8. A method of manufacturing a photomask, comprising:

forming a reflective structure over a substrate, wherein the reflective structure includes a plurality of first layers and a plurality of second layers alternately arranged with the plurality of first layers, and a first thickness of a topmost second layer is 50% to 90% less than a second thickness of each of all other second layers;

forming an anti-oxidation layer over the reflective structure;

forming a capping layer over the anti-oxidation layer;

forming a light-absorbing layer over the capping layer; and

patterning the light-absorbing layer.

9. The method of claim 8, wherein a third thickness of the anti-oxidation layer is in a range of 0.3 to 1 nanometer.

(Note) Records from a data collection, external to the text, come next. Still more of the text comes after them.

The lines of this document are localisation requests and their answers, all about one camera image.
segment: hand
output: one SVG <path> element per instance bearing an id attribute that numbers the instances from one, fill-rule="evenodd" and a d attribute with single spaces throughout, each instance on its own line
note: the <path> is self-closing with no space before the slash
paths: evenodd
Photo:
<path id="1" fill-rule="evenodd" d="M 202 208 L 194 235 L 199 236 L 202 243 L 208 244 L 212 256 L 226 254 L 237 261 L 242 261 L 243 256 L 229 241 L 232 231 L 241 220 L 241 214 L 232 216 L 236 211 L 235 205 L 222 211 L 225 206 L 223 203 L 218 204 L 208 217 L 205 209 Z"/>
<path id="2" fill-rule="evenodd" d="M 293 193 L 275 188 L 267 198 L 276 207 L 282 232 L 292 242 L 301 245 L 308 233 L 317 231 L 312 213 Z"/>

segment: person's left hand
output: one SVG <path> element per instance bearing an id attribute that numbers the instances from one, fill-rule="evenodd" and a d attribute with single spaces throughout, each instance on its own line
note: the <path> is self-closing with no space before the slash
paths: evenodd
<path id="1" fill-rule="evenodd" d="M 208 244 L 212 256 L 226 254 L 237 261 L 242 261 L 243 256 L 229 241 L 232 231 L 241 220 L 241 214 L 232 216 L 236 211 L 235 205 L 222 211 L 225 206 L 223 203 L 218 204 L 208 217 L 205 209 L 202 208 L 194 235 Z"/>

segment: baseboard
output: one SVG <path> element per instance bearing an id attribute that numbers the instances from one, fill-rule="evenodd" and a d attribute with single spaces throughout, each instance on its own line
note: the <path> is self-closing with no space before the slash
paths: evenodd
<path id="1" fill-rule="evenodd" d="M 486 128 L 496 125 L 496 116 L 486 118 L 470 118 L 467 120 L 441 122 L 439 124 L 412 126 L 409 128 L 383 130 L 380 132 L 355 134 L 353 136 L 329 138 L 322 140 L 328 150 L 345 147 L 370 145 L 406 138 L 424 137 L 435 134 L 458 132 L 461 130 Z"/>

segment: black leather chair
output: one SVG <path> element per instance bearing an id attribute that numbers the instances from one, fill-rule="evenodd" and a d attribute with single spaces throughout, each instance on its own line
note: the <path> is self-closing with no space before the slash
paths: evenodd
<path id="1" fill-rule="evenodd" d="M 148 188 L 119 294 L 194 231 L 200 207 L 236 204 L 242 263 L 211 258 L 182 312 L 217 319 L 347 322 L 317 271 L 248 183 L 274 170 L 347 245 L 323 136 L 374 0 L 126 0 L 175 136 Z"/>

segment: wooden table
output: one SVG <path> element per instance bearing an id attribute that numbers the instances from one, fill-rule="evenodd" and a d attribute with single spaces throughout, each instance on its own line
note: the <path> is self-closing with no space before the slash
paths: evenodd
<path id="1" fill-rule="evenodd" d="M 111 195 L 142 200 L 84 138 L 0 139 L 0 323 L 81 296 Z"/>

10. The method of claim 8, wherein a total thickness of a third thickness of the anti-oxidation layer and the first thickness is substantially equal to the second thickness.

11. The method of claim 10, wherein the third thickness is about 10% to about 35% of the second thickness.

12. The method of claim 8, wherein the second thickness is in a range of 2 to 4 nanometers.

13. The method of claim 8, wherein the reflective structure further includes a plurality of third layers, and all of the third layers contact the second layer.

14. The method of claim 13, wherein a total thickness of a first layer and two adjacent third layers is in a range of 2 to 4 nanometers.

15. The method of claim 13, further comprising:

forming a hard mask layer prior to the patterning of the light-absorbing layer; and

patterning the hard mask layer concurrently with the patterning of the light-absorbing layer.

16. A structure of a photomask, comprising:

a substrate;

a multilayer structure, disposed over the substrate and including a plurality of silicon layers and a plurality of molybdenum layers alternately arranged with the plurality of silicon layers, wherein a thickness of a topmost silicon layer is 10% to 50% less than a thickness of each of all other silicon layers of the plurality of silicon layers;

an oxide layer, disposed over the multilayer structure;

an anti-oxidation layer, disposed over the oxide layer;

a ruthenium-based layer, disposed over the anti-oxidation layer; and

a light-absorbing layer, disposed over the ruthenium-based layer.

17. The structure of claim 16, further comprising:

a conductive layer, disposed at a side of substrate opposite to the multilayer structure.

18. The structure of claim 16, wherein the anti-oxidation layer includes silicon nitride.

19. The structure of claim 16, wherein the anti-oxidation layer contacts the oxide layer.

20. The structure of claim 16, wherein a thickness of the oxide layer is in a range of 0.1 to 1 nanometer.